How does Lightroom Classsic CC keep track of my changes? The changes are embbeded in the RAW file? Should I have a XMP file for each image?

After some research I stumbled upon an Adobe article talking about catalogs. After reading it I'm still not sure on how catalogs apply to this scenario. Like I said, I'm pretty new to Lightroom.


1 Answer 1


Lightroom Classic CC uses a SQLite database called ‘the catalogue’ to store references to all images, metadata and edits. This database is meant to be used on one computer at a time.

To overcome these limitations, Adobe developed the Lightroom CC cloud based ecosystem. You basically have 3 options:

A: Sync the catalogue

Put the .lrcat file (and possibly the Smart Previews folder if you don’t synchronize all images) in some Dropbox or google drive. This is easy to setup, but you absolutely need to make sure that Lightroom is only opened on one machine at a time. Otherwise you risk corruption of the catalogue and loosing some or all of your edits.
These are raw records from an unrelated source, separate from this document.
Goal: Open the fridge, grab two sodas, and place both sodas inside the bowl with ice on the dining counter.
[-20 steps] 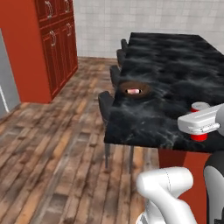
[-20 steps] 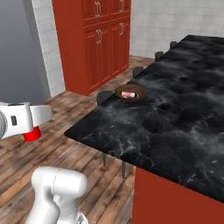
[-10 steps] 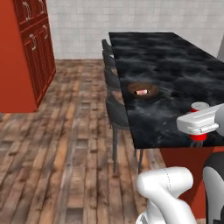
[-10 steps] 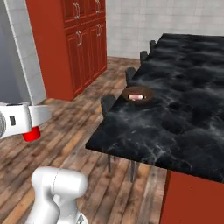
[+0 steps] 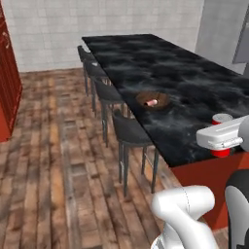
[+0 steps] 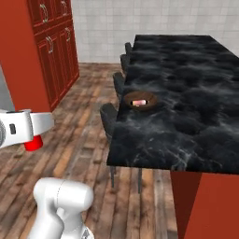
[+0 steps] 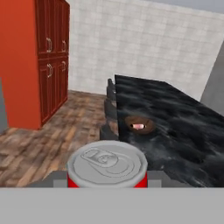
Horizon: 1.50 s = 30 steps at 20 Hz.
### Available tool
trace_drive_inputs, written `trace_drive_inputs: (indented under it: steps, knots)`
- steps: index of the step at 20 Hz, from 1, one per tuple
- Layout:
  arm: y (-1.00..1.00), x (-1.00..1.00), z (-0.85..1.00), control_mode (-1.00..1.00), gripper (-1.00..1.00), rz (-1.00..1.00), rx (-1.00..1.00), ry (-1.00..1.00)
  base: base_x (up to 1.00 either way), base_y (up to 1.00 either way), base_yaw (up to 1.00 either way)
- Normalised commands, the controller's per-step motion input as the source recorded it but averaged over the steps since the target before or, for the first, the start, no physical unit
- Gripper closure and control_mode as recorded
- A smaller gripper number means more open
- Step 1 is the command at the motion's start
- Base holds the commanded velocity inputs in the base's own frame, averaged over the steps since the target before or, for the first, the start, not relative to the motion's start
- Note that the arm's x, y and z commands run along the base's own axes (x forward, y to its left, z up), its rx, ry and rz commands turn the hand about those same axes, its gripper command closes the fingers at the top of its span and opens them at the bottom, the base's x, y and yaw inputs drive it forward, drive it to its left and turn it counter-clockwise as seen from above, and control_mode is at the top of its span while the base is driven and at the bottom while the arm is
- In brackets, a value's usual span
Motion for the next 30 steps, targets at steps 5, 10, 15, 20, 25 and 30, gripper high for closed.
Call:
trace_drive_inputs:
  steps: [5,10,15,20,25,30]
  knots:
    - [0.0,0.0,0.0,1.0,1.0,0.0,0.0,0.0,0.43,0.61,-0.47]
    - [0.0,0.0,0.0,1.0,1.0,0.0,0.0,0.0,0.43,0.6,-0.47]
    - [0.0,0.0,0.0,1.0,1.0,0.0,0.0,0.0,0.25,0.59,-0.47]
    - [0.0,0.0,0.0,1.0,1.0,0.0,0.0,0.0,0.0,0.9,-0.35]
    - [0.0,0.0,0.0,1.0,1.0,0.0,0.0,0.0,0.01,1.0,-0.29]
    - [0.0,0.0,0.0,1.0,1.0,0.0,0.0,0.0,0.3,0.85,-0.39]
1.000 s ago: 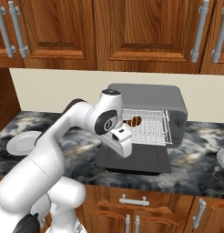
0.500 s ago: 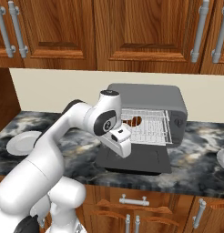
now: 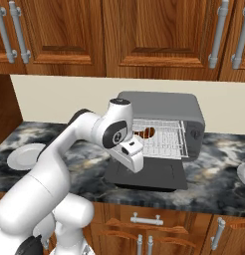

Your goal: Open the toaster oven door. Place the bread on the top rack in the toaster oven and place the chicken drumstick on the bottom rack.

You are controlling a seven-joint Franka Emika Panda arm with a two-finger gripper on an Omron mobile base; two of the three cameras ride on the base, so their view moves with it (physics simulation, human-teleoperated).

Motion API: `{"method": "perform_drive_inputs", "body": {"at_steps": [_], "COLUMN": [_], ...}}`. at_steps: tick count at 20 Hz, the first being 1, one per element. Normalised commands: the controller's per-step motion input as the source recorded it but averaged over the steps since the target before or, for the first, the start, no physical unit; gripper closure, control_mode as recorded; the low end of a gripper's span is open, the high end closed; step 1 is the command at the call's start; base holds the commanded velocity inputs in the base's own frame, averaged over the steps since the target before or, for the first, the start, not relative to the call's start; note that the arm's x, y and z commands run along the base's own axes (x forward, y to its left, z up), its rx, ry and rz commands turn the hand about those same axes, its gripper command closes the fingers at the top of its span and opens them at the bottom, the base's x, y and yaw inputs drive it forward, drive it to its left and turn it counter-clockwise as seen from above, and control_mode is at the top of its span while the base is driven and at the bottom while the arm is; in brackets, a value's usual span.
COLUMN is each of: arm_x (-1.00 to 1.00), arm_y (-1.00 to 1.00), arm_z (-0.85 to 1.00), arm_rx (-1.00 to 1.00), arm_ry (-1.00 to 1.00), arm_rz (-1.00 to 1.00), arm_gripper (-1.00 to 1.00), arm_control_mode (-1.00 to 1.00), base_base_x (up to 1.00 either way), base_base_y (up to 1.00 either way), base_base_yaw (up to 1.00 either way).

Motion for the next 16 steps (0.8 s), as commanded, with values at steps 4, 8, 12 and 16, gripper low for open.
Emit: {"method": "perform_drive_inputs", "body": {"at_steps": [4,8,12,16], "arm_x": [0.00,0.00,0.00,0.00], "arm_y": [0.00,0.00,0.00,0.00], "arm_z": [0.00,0.00,0.00,0.00], "arm_rx": [0.00,0.00,0.00,0.00], "arm_ry": [0.00,0.00,0.00,0.00], "arm_rz": [0.00,0.00,0.00,0.00], "arm_gripper": [-1.00,-1.00,-1.00,-1.00], "arm_control_mode": [-1.00,1.00,1.00,1.00], "base_base_x": [0.00,0.00,0.00,0.00], "base_base_y": [0.00,0.00,0.00,0.00], "base_base_yaw": [0.00,0.00,0.00,0.00]}}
B: Use mainly Lightroom Classic

With this approach, you need to declare one of your computers as main editing machine, and you need to do all imports there *. Then you enable sync with Lightroom CC (this works only for one catalogue at a time), and install the desktop version of Lightroom CC on your other machine. Keywords and color markings are not synchronized but all other edits are, so you can do editing on all your devices. This doesn’t eat up loud storage, as Lightroom Classic only uploads Smart Preview (Small editable images with reduced resolution). You can’t zoom in as far as with real raws but for most edits it should be fine.

* You can use a second catalogue while you're travelling, and then use the "import from other catalogue" option on your main machine. This way you can preserve all the edits, but you need to be careful with keywords and collections, to not pollute your main lrcat.
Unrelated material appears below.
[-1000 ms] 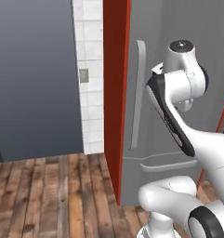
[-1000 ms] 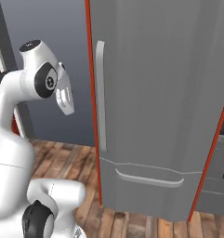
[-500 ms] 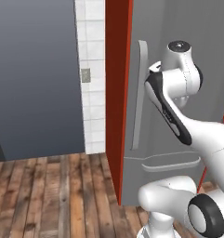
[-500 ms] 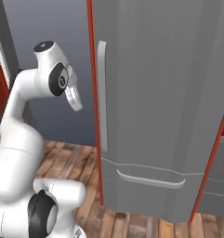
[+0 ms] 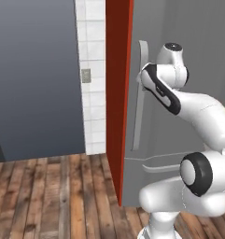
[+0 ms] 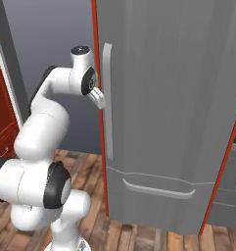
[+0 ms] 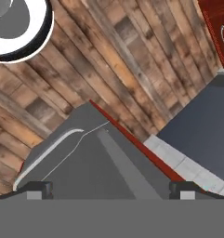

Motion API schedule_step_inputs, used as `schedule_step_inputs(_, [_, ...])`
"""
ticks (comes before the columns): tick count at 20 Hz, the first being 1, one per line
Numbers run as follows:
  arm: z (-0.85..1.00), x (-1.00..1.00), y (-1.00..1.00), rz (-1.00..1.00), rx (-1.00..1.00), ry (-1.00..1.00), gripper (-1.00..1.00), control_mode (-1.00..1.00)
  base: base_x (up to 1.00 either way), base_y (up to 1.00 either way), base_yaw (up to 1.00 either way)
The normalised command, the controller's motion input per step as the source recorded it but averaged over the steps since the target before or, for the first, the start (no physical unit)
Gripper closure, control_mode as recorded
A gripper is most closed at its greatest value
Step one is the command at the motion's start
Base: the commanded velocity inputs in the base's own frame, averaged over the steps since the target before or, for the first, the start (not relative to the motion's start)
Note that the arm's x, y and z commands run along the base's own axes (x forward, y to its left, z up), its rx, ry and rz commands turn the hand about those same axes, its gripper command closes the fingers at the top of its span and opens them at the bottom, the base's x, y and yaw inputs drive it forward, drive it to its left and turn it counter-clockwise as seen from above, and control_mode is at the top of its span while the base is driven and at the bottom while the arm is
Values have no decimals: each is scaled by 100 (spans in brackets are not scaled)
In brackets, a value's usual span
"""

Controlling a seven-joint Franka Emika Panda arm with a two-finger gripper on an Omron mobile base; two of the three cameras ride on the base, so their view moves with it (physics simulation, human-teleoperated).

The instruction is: Move the hot dog bun to the plate on the dining table and place the condiment next to that plate. Then navigate to the fridge and take the sausage and place it on the plate as well.

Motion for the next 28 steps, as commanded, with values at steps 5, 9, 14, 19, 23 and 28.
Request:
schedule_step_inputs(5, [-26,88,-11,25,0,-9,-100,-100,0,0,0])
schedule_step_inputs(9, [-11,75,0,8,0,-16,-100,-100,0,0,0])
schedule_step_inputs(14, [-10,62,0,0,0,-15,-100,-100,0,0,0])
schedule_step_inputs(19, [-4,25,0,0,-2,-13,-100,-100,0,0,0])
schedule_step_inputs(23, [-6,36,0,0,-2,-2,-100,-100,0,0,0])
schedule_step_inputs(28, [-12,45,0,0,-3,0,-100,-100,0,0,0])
C: Use mainly Lightroom CC

You install Lightroom Classic on one machine, and use Lightroom CC for everything else, including importing of images. This costs cloud storage, but you can import less important images only to the desktop and just don’t sync them into the cloud. Again, Keywords and color markings won’t be synced between Cloud and Classic.

There is a lot of overlapping between option B and C, as they're depending on the same technology. You can use it e. g. to import and sync back images of your mobile phone back to your desktop computer.